Reparameterization through Coverings and Topological Weight Priors

We generalise the reparameterization trick applied in variational autoencoders (VAEs) letting these have latent spaces of non-trivial topology - i.e. that of base manifolds covered with other ones, on which some technique for RT is available. That is possible since covering maps are measurable - moreover, in case of particular measure preservation property holding for the covering, one can establish an inequality on KL-divergence between pushforward (PF) densities on the base latent manifold, making the KL-term of VAE's ELBO analytically tractable, despite the topological non-triviality of the supporting latent manifold.

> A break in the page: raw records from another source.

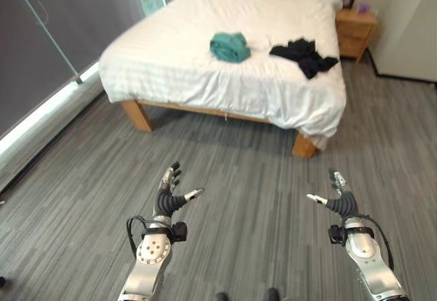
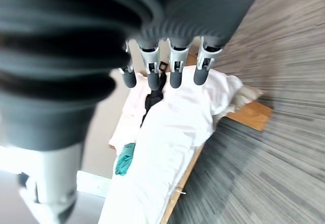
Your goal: Pick up bed clothes into laundry basket.
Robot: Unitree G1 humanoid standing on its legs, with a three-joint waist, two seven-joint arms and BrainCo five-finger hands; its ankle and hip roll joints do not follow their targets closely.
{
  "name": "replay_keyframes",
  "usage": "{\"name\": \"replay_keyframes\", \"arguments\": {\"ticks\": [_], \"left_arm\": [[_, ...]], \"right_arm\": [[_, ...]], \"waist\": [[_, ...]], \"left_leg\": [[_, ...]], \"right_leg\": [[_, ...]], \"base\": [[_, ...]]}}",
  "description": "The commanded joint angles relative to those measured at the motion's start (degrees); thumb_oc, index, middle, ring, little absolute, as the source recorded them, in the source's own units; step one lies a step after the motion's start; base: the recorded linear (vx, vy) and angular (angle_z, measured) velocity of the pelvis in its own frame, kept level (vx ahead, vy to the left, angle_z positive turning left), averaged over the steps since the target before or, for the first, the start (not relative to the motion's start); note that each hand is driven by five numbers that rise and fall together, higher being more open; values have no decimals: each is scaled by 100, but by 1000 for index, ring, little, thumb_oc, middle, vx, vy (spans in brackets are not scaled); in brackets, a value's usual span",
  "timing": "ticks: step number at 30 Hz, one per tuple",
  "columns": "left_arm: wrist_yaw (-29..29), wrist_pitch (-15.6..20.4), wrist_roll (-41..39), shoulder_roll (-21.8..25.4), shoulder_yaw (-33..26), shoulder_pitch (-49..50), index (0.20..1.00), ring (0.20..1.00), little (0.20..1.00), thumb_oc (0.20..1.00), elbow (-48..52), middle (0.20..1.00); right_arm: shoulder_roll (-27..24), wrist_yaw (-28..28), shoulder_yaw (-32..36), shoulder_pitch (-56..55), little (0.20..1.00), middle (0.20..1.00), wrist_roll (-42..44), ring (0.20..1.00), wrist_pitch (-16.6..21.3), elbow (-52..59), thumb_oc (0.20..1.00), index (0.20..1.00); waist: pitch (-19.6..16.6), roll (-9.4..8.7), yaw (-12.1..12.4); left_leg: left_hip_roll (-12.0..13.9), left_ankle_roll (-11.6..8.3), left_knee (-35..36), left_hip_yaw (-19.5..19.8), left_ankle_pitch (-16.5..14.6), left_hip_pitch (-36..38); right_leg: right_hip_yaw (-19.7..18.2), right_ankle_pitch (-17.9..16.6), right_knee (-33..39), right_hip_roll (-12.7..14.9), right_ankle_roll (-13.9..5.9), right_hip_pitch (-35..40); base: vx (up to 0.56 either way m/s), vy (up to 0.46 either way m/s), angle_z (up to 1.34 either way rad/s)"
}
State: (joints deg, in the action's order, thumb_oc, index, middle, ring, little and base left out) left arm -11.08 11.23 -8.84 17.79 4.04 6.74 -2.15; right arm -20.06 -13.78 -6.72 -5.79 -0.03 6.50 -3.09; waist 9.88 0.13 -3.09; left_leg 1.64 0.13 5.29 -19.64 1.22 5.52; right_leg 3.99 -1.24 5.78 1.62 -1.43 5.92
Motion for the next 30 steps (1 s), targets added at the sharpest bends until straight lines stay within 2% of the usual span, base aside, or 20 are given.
{"name": "replay_keyframes", "arguments": {"ticks": [1,10,11,12,13,15,16,17,18,19,20,21,22,23,24,25,27,28,29,30], "left_arm": [[-164,405,-66,107,-182,-238,1000,1000,1000,1000,194,1000],[3,218,-218,149,123,-190,1000,1000,1000,1000,106,1000],[22,213,-224,160,139,-194,1000,1000,1000,1000,117,1000],[77,208,-252,179,168,-204,1000,1000,1000,1000,134,1000],[78,208,-252,179,168,-205,1000,1000,1000,1000,134,1000],[101,235,-343,179,221,-249,1000,1000,1000,1000,119,1000],[60,231,-347,128,265,-258,1000,1000,1000,1000,44,1000],[59,231,-347,128,266,-258,1000,1000,1000,1000,43,1000],[51,215,-343,100,298,-261,1000,1000,1000,1000,5,1000],[109,173,-322,98,311,-193,1000,1000,1000,1000,9,1000],[115,160,-305,106,306,-151,1000,1000,1000,1000,19,1000],[115,158,-303,98,309,-142,1000,1000,1000,1000,23,1000],[123,151,-296,103,302,-108,1000,1000,1000,1000,21,1000],[95,150,-277,102,291,-101,1000,1000,1000,1000,20,1000],[98,146,-257,76,255,-36,1000,1000,1000,1000,21,1000],[98,146,-257,77,255,-35,1000,1000,1000,1000,21,1000],[151,145,-248,104,175,117,1000,1000,1000,1000,53,1000],[201,99,-228,188,126,218,1000,1000,1000,1000,102,1000],[250,49,-146,300,196,128,1000,1000,1000,1000,63,1000],[252,29,-102,395,229,33,1000,1000,1000,1000,62,1000]], "right_arm": [[-2,-213,246,386,1000,1000,-248,1000,424,414,1000,1000],[-54,-150,68,199,1000,1000,-390,1000,293,490,1000,1000],[-68,-125,46,205,1000,1000,-367,1000,315,494,1000,1000],[-142,-70,16,205,1000,1000,-382,1000,331,532,1000,1000],[-142,-70,16,206,1000,1000,-382,1000,332,532,1000,1000],[-227,-107,12,263,1000,1000,-366,1000,344,533,1000,1000],[-274,-107,-13,313,1000,1000,-361,1000,313,522,1000,1000],[-274,-107,-13,313,1000,1000,-361,1000,313,522,1000,1000],[-284,-126,-30,338,1000,1000,-365,1000,290,478,1000,1000],[-294,-115,-27,321,1000,1000,-408,1000,252,434,1000,1000],[-308,-108,-46,324,1000,1000,-426,1000,242,415,1000,1000],[-316,-109,-47,317,1000,1000,-426,1000,243,413,1000,1000],[-360,-104,-76,377,1000,1000,-428,1000,223,357,1000,1000],[-390,-113,-95,408,1000,1000,-444,1000,217,335,1000,1000],[-425,-97,-74,421,1000,1000,-495,1000,203,315,1000,1000],[-425,-97,-74,420,1000,1000,-495,1000,203,315,1000,1000],[-397,1,-71,349,1000,1000,-586,1000,206,366,1000,1000],[-329,95,-127,293,1000,1000,-644,1000,186,394,1000,1000],[-260,106,-142,256,1000,1000,-726,1000,200,358,1000,1000],[-242,128,-163,300,1000,1000,-745,1000,172,344,1000,1000]], "waist": [[-115,-291,-16],[10,-268,-84],[119,-296,-86],[319,-382,-59],[310,-376,-64],[526,-418,32],[608,-489,124],[603,-484,121],[602,-509,176],[515,-389,232],[478,-271,266],[471,-290,271],[452,-221,319],[455,-177,373],[401,-155,424],[400,-157,423],[255,-128,460],[176,-258,516],[189,-331,503],[238,-331,432]], "left_leg": [[199,-324,-29,284,-240,253],[194,-337,-29,354,-185,153],[184,-401,-370,300,-213,8],[300,-587,-1515,284,-316,-569],[312,-588,-1550,292,-333,-598],[613,-787,-2866,462,155,-1249],[558,-725,-3194,603,195,-1713],[562,-725,-3208,608,188,-1726],[499,-631,-3084,623,74,-1957],[453,-543,-2152,534,48,-1947],[505,-569,-1477,511,343,-1971],[457,-571,-1297,485,435,-1876],[465,-607,-569,476,653,-1862],[497,-648,-137,525,749,-1970],[488,-722,-29,672,784,-2154],[486,-722,-29,671,783,-2153],[509,-709,-29,707,971,-2100],[413,-600,-29,654,1039,-1885],[313,-457,-29,518,885,-1531],[276,-356,-29,452,743,-1316]], "right_leg": [[4,193,-78,206,-420,109],[-121,270,-78,74,-320,-33],[-130,287,-78,112,-291,-17],[-132,317,-78,170,-205,-1],[-127,315,-78,163,-203,-12],[-100,364,-78,155,-67,99],[-132,487,-78,169,-30,185],[-129,488,-78,165,-29,180],[-157,549,-78,182,-36,235],[-203,720,-78,113,-98,343],[-240,798,-78,34,-127,406],[-245,803,-78,64,-131,414],[-281,923,-78,57,-171,520],[-324,1014,-78,57,-196,612],[-387,1158,-78,126,-261,816],[-387,1159,-78,128,-262,817],[-558,1304,-78,147,-288,1050],[-656,1304,-406,304,-338,1216],[-576,1199,-1458,325,-550,878],[-557,858,-2211,327,-712,498]], "base": [[0,0,0],[45,-57,10],[-9,-162,-9],[-34,-136,-10],[-13,-164,-6],[81,-153,-13],[112,-110,-38],[165,-58,-47],[327,67,-38],[482,134,-26],[415,141,-18],[321,133,-13],[282,117,-15],[548,201,-11],[392,133,-11],[469,123,-22],[561,158,-71],[821,240,-126],[771,235,-138],[375,117,-102]]}}
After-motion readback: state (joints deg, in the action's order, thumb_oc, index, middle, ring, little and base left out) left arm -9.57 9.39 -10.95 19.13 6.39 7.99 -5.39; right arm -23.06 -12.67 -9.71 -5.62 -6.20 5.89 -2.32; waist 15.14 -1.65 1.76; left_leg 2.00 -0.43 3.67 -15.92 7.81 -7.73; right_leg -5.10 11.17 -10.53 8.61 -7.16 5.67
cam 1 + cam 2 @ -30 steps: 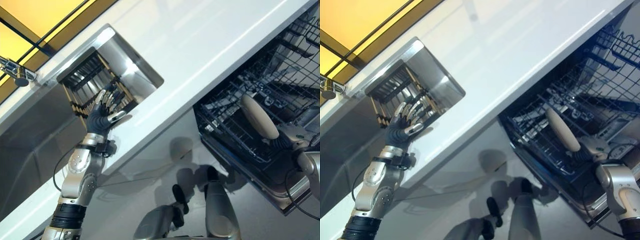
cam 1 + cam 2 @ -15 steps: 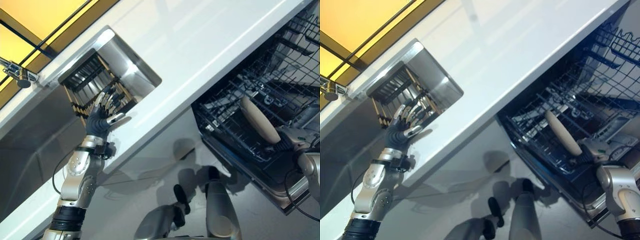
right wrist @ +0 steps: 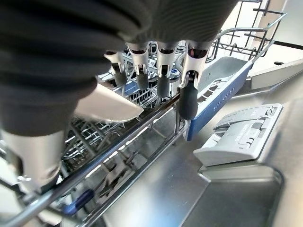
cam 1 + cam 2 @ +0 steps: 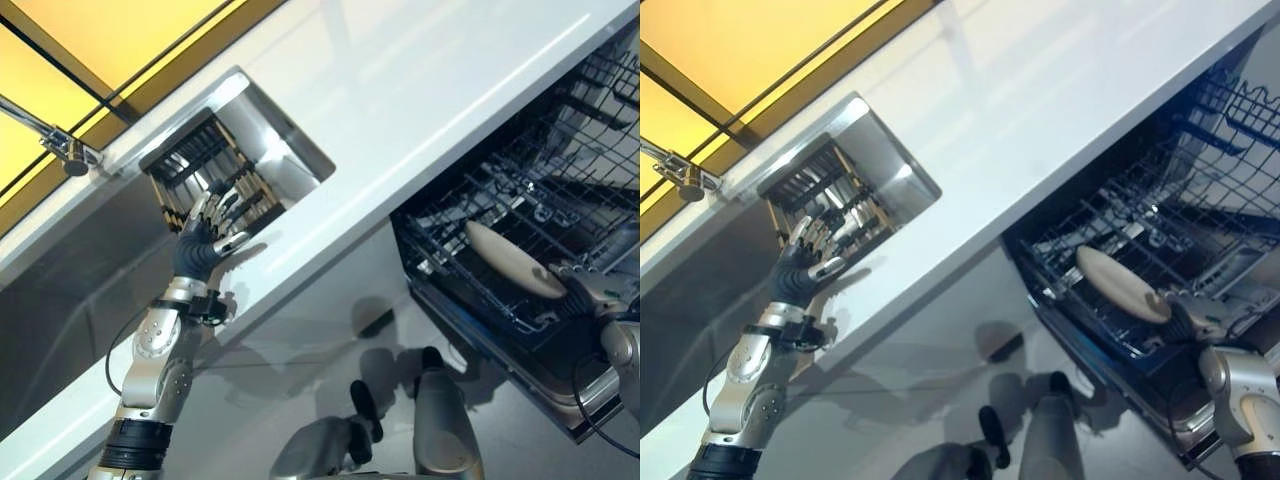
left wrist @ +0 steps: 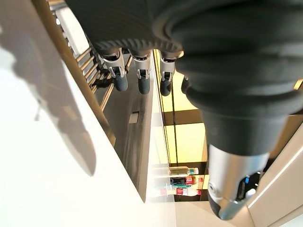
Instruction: Pick up plates and place into dishwasher.
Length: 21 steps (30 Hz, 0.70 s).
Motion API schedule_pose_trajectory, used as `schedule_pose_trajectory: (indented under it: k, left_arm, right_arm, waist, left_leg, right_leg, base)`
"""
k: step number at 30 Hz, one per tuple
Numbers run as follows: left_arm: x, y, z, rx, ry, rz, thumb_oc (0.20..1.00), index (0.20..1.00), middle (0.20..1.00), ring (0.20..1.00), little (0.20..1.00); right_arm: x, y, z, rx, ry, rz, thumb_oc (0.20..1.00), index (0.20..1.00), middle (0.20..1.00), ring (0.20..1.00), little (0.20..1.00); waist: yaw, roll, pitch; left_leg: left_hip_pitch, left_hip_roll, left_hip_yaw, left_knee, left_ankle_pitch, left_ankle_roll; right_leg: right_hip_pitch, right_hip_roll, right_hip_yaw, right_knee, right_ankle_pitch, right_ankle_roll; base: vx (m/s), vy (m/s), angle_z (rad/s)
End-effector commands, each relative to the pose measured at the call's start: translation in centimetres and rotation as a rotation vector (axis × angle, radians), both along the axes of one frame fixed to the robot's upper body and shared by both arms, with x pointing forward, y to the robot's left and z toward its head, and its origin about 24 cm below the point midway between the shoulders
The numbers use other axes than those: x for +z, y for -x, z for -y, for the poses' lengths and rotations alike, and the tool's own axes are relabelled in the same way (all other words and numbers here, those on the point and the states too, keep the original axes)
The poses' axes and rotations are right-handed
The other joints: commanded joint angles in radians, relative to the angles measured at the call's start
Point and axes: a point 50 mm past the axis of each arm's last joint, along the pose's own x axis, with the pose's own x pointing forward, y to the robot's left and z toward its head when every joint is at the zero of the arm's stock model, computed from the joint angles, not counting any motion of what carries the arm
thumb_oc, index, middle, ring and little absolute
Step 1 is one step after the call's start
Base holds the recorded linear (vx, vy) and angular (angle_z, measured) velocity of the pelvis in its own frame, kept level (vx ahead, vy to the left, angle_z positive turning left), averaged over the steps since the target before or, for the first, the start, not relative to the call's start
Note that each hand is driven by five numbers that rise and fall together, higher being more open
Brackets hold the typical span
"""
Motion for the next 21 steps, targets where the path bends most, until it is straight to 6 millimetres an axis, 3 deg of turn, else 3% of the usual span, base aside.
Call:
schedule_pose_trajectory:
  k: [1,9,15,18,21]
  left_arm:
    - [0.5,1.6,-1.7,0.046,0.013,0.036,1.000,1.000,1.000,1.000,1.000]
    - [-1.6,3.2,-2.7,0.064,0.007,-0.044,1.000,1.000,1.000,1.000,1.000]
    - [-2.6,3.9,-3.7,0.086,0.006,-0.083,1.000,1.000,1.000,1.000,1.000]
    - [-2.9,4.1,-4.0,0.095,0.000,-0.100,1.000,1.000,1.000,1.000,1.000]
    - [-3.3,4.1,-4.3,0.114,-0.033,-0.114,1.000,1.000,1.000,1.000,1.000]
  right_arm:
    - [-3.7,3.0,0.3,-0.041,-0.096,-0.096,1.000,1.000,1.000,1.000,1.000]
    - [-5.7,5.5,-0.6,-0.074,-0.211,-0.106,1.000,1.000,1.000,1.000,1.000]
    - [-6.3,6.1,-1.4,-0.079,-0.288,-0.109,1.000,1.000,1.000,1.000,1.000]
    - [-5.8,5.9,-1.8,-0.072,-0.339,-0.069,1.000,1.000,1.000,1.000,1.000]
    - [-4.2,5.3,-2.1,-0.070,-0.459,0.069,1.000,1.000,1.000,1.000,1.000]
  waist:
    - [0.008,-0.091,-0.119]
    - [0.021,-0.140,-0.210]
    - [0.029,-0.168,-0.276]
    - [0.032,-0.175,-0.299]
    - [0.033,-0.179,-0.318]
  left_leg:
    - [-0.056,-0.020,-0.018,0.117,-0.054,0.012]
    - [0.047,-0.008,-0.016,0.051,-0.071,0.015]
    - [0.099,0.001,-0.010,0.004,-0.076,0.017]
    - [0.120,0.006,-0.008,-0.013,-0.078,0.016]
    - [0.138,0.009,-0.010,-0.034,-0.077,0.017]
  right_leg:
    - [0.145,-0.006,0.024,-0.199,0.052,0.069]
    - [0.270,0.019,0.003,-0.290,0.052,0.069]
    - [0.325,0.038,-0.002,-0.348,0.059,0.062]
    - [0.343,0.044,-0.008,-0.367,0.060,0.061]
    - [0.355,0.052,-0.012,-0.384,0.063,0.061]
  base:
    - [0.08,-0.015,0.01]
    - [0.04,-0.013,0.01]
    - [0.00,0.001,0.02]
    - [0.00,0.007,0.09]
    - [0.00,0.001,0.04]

Our development follows a route close but somewhat alternative to reparameterization on Lie groups, the latest proposal for which is to reparameterize PFs of normal densities from the Lie algebra - "through" the exponential map, seen by us as sometimes a particular case of what we propose to call reparameterization through a covering. Covering maps need not be global diffeomorphisms (although Lie-exp maps, in general, need not either, but, to date only smooth ones were considered in this context, to the best of our knowledge), which makes many non-trivial topologies tamable to our proposed technique, that we detail on a particular such example. We demonstrate the working of our approach by constructing a VAE with the latent space of Klein bottle (not a Lie group) topology, which we call KleinVAE, successfully learning an appropriate artificial dataset. We discuss potential applicability of such topology-informed generative models as weight priors in Bayesian learning, particularly for convolutional vision models, where said manifold was peculiarly shown to have some relevance.